Who would use 64 bit ints on the 970?

os10geek · February 23, 2003 1:54PM

The 4 gigabyte RAM maximum that the 970 promises will be godsend for Lightwave, Finalcut, and Shake. Add the 970, a 15k HD, and a wicked 900 mhz system bus, and the Xeon will run out in a state of terror.

programmer · February 23, 2003 2:17PM

[quote]Originally posted by os10geek:

The 4 gigabyte RAM maximum that the 970 promises will be godsend for Lightwave, Finalcut, and Shake. Add the 970, a 15k HD, and a wicked 900 mhz system bus, and the Xeon will run out in a state of terror.

<hr></blockquote>

4 gigabyte maximum? I'm not sure what you mean... the G4 has 4 gigabyte address spaces and its just the Apple hardware that limits them to 2 GB (although the OS may steal some of the address space away from the app, but that can usually be reduced and hopefully its not a full 2 GB!).

The 970 will support 4096 GB of physical memory (where 1 GB == 2^30 bytes). That ought to make anybody run out in a state of terror... including Apple's memory controller. At $250/GB (roughly current DDR333 prices at 1GB/DIMM) that much RAM would cost a cool million US$ and would occupy 4096 slots. Its going to be a little while before RAM density is high enough to make 42-bit addressing a problem. And when that happens they just have to tweak the FSB protocol to use larger addresses since the CPU is already using 64-bits everywhere else... the "unused" space is about 4 million times the size of the "limited" 42-bit address space.

Lots of room to grow.

hoserhead · February 23, 2003 4:38PM

[quote]Originally posted by AirSluf:



Not true, by a long shot. Your thesis only holds if the CPU is upgraded but nothing else--only data beholden to the 64-bit integer will be affected as you say. Not to mention it is more likely those applications you would already compare against are using a 64-bit long already and would see little or no real change by recoding them to 64-bit int's.

]<hr></blockquote>

I'm arguing against the average application being recompiled so that sizeof(long) == 8. It just won't happen. You'll note that I specifically mentioned that programs that already do 64-bit arithmetic by two 32-bit values will probably get a win by using 64-bit long. (Integers are, almost without exception, always 32-bit. Long integers are the 64-bit integer type.)

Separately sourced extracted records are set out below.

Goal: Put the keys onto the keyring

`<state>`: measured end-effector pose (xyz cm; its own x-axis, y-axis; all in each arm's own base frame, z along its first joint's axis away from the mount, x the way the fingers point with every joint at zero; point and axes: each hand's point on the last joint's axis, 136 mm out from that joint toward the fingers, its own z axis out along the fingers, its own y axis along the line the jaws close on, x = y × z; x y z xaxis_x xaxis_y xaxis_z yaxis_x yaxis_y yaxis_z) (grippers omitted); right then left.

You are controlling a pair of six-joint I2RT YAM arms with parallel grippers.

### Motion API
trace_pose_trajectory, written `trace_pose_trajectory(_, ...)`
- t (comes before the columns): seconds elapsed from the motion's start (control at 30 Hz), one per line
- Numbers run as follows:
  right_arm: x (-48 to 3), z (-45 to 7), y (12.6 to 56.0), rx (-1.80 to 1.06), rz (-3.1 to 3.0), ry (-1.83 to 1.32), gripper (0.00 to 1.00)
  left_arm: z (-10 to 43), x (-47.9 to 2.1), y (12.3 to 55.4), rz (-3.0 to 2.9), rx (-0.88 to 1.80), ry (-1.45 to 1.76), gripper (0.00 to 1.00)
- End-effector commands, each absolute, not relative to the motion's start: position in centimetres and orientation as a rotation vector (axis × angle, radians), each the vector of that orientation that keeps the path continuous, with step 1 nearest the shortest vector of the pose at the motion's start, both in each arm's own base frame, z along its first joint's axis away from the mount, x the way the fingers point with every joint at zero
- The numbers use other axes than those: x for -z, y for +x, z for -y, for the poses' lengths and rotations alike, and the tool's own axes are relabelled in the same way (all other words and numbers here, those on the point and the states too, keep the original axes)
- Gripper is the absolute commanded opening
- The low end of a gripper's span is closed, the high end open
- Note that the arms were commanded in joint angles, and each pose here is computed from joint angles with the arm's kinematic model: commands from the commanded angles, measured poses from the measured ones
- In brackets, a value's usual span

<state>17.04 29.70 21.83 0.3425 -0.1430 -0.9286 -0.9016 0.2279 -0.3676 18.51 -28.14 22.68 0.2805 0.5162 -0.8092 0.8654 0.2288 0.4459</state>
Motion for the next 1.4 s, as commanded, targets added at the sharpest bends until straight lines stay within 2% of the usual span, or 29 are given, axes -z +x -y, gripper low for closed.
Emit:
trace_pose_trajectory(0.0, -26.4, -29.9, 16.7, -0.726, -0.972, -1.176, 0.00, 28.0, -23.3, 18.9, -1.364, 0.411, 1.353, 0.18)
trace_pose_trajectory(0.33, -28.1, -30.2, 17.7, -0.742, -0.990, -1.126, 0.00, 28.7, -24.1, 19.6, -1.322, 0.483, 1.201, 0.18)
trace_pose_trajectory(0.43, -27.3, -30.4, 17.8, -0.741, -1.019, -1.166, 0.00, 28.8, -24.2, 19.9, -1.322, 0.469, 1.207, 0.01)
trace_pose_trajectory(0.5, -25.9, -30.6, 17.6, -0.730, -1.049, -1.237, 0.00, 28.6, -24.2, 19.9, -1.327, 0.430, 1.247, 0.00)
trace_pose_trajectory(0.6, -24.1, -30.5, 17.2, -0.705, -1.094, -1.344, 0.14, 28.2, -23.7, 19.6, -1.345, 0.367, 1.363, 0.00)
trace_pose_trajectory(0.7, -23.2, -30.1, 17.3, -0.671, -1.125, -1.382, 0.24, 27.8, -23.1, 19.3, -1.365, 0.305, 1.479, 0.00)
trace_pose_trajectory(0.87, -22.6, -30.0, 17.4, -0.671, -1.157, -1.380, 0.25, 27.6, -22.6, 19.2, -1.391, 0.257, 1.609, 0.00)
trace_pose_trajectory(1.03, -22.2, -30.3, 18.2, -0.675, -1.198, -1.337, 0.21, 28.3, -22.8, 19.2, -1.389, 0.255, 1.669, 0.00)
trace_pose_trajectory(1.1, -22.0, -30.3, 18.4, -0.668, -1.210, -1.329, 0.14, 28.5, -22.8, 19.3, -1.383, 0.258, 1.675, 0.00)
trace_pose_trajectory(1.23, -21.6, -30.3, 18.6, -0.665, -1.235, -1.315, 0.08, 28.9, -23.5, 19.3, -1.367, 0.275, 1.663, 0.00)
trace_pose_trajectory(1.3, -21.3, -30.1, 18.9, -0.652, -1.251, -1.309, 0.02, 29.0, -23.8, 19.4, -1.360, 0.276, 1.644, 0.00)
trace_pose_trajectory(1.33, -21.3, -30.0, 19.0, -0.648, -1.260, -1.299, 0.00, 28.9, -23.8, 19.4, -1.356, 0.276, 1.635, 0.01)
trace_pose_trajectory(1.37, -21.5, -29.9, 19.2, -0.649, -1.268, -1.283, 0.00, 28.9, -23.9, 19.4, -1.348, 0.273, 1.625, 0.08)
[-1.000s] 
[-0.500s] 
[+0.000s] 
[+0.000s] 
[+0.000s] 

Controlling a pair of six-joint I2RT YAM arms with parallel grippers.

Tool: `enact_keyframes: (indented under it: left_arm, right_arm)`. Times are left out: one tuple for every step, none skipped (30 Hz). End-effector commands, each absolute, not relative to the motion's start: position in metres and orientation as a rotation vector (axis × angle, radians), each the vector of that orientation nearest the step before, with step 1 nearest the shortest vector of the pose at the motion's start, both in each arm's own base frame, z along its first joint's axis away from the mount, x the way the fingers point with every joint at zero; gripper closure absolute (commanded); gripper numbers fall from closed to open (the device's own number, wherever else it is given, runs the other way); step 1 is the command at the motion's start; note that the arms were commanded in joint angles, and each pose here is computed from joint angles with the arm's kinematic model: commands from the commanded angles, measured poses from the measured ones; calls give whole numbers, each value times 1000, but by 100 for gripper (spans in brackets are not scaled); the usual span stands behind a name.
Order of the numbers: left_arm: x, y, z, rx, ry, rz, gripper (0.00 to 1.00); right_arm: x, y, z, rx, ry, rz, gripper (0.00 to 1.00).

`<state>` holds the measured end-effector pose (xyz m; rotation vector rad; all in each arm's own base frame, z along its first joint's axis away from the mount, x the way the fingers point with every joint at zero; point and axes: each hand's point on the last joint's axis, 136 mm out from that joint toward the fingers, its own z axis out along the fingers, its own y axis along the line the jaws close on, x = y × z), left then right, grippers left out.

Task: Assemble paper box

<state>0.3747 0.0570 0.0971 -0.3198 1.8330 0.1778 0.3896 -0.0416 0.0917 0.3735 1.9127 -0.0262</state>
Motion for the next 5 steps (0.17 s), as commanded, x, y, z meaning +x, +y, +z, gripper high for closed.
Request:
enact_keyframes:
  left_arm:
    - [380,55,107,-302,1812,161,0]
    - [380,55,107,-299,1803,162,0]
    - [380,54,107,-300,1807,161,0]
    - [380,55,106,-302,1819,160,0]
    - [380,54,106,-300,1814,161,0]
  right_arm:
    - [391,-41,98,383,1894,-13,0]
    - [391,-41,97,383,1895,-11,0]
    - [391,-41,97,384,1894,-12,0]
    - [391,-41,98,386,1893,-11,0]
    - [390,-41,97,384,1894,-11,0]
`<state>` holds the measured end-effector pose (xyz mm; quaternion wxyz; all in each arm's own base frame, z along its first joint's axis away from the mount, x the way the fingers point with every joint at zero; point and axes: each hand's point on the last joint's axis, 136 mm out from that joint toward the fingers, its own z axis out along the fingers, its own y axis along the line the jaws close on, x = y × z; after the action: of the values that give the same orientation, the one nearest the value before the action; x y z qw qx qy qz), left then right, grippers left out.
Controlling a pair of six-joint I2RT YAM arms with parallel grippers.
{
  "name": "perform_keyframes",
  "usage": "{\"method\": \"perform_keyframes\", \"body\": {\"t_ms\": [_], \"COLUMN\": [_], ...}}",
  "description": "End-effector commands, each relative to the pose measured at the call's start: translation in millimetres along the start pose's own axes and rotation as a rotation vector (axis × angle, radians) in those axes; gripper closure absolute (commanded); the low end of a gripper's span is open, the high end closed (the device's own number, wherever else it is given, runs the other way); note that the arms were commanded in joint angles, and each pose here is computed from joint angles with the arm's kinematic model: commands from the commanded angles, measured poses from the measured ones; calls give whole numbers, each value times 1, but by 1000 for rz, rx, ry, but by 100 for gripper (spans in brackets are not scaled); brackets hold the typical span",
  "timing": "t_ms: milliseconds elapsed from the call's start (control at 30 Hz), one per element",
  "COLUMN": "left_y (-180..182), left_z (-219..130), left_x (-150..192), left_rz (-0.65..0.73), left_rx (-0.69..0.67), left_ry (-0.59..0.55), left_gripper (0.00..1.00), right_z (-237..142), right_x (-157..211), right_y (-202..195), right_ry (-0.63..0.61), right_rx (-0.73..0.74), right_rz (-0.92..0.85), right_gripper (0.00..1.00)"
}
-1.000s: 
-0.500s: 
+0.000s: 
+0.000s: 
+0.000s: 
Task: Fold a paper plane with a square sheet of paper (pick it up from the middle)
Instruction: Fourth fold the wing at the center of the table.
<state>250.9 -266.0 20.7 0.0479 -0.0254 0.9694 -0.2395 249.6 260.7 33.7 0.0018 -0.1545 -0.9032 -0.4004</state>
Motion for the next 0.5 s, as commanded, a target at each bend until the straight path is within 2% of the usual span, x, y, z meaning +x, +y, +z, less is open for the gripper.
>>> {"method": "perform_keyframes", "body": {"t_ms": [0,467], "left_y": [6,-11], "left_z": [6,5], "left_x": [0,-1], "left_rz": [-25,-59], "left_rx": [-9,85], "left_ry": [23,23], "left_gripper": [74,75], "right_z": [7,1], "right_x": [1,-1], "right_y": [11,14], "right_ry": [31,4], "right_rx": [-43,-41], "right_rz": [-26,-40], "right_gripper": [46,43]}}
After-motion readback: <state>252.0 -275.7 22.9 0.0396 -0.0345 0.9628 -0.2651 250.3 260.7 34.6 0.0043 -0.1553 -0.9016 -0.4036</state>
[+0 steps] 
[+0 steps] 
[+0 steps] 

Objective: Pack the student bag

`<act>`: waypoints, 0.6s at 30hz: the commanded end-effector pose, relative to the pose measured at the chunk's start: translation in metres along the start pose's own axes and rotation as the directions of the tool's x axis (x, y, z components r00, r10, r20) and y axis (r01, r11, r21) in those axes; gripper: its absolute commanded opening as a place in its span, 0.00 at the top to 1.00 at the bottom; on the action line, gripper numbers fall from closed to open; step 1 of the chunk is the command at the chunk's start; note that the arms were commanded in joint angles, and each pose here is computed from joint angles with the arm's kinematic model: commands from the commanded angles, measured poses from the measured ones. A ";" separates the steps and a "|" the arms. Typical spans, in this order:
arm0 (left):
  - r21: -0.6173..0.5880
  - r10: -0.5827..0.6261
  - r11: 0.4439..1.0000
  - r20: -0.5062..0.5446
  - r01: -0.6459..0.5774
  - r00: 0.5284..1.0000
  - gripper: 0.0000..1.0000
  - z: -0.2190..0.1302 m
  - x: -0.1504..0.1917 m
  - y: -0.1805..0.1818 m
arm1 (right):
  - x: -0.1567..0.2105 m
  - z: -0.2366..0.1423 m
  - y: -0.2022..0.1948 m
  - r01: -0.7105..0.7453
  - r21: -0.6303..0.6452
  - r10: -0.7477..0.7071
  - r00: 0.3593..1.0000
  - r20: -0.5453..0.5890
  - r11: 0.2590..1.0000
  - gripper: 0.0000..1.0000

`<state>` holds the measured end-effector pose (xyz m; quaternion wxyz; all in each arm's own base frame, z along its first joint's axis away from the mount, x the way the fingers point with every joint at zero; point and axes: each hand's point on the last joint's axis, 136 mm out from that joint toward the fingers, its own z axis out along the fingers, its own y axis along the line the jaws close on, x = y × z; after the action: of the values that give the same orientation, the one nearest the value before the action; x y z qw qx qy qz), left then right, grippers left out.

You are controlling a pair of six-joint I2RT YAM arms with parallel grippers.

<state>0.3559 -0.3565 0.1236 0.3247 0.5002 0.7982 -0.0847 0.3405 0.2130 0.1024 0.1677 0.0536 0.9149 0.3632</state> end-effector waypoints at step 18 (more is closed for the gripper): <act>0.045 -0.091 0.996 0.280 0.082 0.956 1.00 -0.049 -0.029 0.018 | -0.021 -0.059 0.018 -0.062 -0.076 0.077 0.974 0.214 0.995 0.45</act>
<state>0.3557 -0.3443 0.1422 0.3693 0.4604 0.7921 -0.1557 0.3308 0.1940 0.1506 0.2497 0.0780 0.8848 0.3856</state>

Also, even if the rest of the architecture is upgraded (i.e., the memory bus), you will still find 32-bit applications getting a win over the same application which uses 64-bit longs. That's because you're transferring half the data over the bus, regardless of how wide it is. Less is faster in this case.

As Programmer says, though, it's not a big deal on any machine - maybe 5-10% at worst. For applications that don't need the 64-bit address space (or 64-bit long integers, for extra precision) though, it's a loss of performance that isn't necessary. Clamouring for 64-bit versions of most of your favourite applications is short-sighted at best.

February 23, 2003 5:57PM

[quote]Originally posted by HoserHead:



As well, application startup is likely to be slower, because the application's binary itself will be larger. (Constants stored in the executable will be doubled in size.)

<hr></blockquote>

what constants exactly?

mmicist · February 23, 2003 6:36PM

[quote]Originally posted by HoserHead:



I'm arguing against the average application being recompiled so that sizeof(long) == 8. It just won't happen. You'll note that I specifically mentioned that programs that already do 64-bit arithmetic by two 32-bit values will probably get a win by using 64-bit long. (Integers are, almost without exception, always 32-bit. Long integers are the 64-bit integer type.)

Also, even if the rest of the architecture is upgraded (i.e., the memory bus), you will still find 32-bit applications getting a win over the same application which uses 64-bit longs. That's because you're transferring half the data over the bus, regardless of how wide it is. Less is faster in this case.

As Programmer says, though, it's not a big deal on any machine - maybe 5-10% at worst. For applications that don't need the 64-bit address space (or 64-bit long integers, for extra precision) though, it's a loss of performance that isn't necessary. Clamouring for 64-bit versions of most of your favourite applications is short-sighted at best.<hr></blockquote>

I think you misunderstand the problems associated with 64 bit integers.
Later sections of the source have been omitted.